В принципе, ничего из ряда вон выходящего не случилось. То, что дорогие напитки вместе с закусками употребляют не только хозяева, но и слуги, как бы, общеизвестно. Хотя выдуть целый графин из великокняжеского кабинета — это, конечно, как говорят на флоте, залет! И поскольку крепостное право еще не отменили, да и вообще нравы вокруг достаточно патриархальные, неведомый Матюшка заслуживает порки. И тут ему даже такой рьяный противник телесный наказаний, как я, не поможет! Хотя…

— Ну-ка кликни ко мне этого, как его…

— Матвей Строгов, ваше императорское высочество. Сей секунд представлю негодяя. Охти мне дураку старому, ведь я видел, что он подлец с похмелья мается, а не подумал, что на такое рискнет…

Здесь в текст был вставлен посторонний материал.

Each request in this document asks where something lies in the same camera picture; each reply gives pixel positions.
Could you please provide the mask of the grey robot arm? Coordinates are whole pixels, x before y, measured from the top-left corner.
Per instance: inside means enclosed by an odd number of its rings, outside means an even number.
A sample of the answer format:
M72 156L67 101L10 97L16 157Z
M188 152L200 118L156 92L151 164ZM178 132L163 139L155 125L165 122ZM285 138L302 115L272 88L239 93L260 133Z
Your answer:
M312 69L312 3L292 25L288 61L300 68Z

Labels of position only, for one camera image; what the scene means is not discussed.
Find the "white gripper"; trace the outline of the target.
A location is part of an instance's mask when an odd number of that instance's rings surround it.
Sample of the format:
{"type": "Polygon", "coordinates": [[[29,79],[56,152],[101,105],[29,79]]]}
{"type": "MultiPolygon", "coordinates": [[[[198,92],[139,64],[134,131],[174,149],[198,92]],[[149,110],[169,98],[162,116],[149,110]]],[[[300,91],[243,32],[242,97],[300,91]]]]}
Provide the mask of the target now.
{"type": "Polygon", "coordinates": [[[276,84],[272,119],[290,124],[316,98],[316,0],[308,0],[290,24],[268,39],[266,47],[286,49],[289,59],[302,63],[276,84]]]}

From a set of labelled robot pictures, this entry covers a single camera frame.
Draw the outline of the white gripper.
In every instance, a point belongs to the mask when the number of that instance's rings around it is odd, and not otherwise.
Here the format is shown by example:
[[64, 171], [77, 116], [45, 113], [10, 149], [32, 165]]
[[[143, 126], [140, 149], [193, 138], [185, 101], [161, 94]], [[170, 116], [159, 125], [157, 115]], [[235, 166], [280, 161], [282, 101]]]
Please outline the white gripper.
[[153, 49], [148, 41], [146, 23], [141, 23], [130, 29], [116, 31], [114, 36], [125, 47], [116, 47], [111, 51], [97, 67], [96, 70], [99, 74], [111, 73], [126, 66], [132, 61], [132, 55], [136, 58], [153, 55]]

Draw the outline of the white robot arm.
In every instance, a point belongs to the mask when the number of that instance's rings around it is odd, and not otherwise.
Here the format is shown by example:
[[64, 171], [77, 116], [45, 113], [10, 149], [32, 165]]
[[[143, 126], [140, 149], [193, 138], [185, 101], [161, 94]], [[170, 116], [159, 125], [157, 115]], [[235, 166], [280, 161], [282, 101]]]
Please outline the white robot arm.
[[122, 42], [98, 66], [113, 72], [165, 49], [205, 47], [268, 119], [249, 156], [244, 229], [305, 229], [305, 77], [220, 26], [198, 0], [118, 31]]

Как ни странно, быстро «злоумышленника» не нашли, и я успел не только сесть за стол, но и отобедать в гордом одиночестве, как вдруг в столовую заглянул один из посланных на поиски слуг и о чем-то зашептал на ухо следившему за порядком Кузьмичу. Обычно я на подобные пустяки внимания не обращаю, но сейчас, как будто иголкой кольнуло…

— Что там еще?

— Тут такое дело… преставился он…

— Кто преставился? Да говори ты толком!

— Матюшка, кто же еще? Помер, в общем…

— Что⁈

— Простите великодушно, не хотел беспокоить ранее времени.

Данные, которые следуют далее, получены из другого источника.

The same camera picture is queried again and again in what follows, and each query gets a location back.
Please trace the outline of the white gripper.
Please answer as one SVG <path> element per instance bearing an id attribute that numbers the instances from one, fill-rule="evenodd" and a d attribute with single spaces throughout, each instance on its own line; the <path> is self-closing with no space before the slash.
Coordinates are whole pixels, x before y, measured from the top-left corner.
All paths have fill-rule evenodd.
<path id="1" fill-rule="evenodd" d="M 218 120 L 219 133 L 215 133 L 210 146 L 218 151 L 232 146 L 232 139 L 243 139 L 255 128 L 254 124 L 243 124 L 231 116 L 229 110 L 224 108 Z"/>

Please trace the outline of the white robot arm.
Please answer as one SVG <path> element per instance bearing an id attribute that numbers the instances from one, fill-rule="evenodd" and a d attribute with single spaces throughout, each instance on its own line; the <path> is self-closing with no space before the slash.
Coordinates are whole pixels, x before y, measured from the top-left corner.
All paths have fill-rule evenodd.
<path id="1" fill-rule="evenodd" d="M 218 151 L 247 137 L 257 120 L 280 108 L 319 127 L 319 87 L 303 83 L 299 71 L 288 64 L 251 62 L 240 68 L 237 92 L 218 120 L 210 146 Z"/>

Резко встав из-за стола, я в сопровождении слуг направился в каморку, в которой и обнаружили незадачливого лакея. И надо сказать, увиденное мне не понравилось…

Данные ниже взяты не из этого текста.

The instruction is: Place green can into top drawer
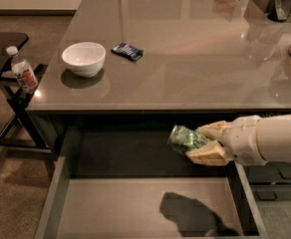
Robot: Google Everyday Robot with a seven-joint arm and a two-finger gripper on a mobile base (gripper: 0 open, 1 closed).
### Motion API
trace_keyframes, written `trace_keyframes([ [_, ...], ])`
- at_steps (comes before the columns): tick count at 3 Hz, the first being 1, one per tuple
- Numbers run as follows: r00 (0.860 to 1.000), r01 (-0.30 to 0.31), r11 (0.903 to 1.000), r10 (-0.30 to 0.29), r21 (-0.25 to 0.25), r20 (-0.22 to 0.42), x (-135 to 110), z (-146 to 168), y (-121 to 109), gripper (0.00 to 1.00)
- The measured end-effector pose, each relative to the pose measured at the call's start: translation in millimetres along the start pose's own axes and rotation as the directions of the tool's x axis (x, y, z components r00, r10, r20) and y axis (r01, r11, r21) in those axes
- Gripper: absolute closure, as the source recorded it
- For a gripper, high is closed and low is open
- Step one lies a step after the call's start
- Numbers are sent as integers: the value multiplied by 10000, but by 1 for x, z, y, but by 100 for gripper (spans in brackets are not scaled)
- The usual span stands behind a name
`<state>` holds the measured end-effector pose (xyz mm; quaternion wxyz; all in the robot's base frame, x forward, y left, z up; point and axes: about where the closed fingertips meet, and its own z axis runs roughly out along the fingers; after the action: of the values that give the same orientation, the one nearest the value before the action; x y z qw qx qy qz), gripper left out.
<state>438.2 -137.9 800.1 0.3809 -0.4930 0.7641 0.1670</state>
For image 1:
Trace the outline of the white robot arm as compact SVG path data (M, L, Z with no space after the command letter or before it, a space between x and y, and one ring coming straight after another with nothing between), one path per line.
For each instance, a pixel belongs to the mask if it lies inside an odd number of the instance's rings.
M211 142L185 153L193 163L207 166L223 166L229 161L243 166L291 163L291 114L222 120L200 126L196 131L210 137Z

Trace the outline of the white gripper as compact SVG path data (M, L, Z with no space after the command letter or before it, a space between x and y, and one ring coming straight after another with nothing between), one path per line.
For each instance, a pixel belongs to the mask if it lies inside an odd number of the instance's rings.
M199 126L195 131L214 141L185 154L193 163L205 166L224 166L230 157L243 166L264 165L267 161L257 145L257 123L260 120L259 116L250 116L231 123L221 120Z

— Значит так! — велел я, обведя тяжелым взглядом всех присутствующих. — О том, что случилось, всем пока молчать! И кто-нибудь сбегайте за доктором, пусть посмотрит, отчего раб божий скончался? Да ничего ему не говорите, скажите просто, великий князь зовет…

Прибывший в самом скором времени младший лейб-медик наскоро осмотрел тело, после чего распорядился отвезти его в анатомический театр для проведения вскрытия.

— Очень интересный случай, ваше высочество, — невозмутимо ответил он на застывший на наших лицах немой вопрос. — Пока могу сказать только одно, ваш слуга отравлен!

— Это точно?

— Абсолютно. Впрочем, подробности я смогу сообщить вам только после ознакомления с внутренними органами покойного, которое проведу завтра…

— Немедленно!

— Что?

— Я сказал, ты проведешь его немедленно! Здесь и сейчас. Мне нужны ответы, и никто не покинет дворец, пока я их не получу…

— Но возможно мне будет нужно посоветоваться с более опытными коллегами.

— Нет! Я не желаю, чтобы кто-то мог оказать на тебя давление своим авторитетом или каким-либо иным способом. Начинай!

— Но мне понадобится крепкий стол и несколько тазов или ведер, а также…

— Кузьмич! Обеспечь господина доктора всем необходимым.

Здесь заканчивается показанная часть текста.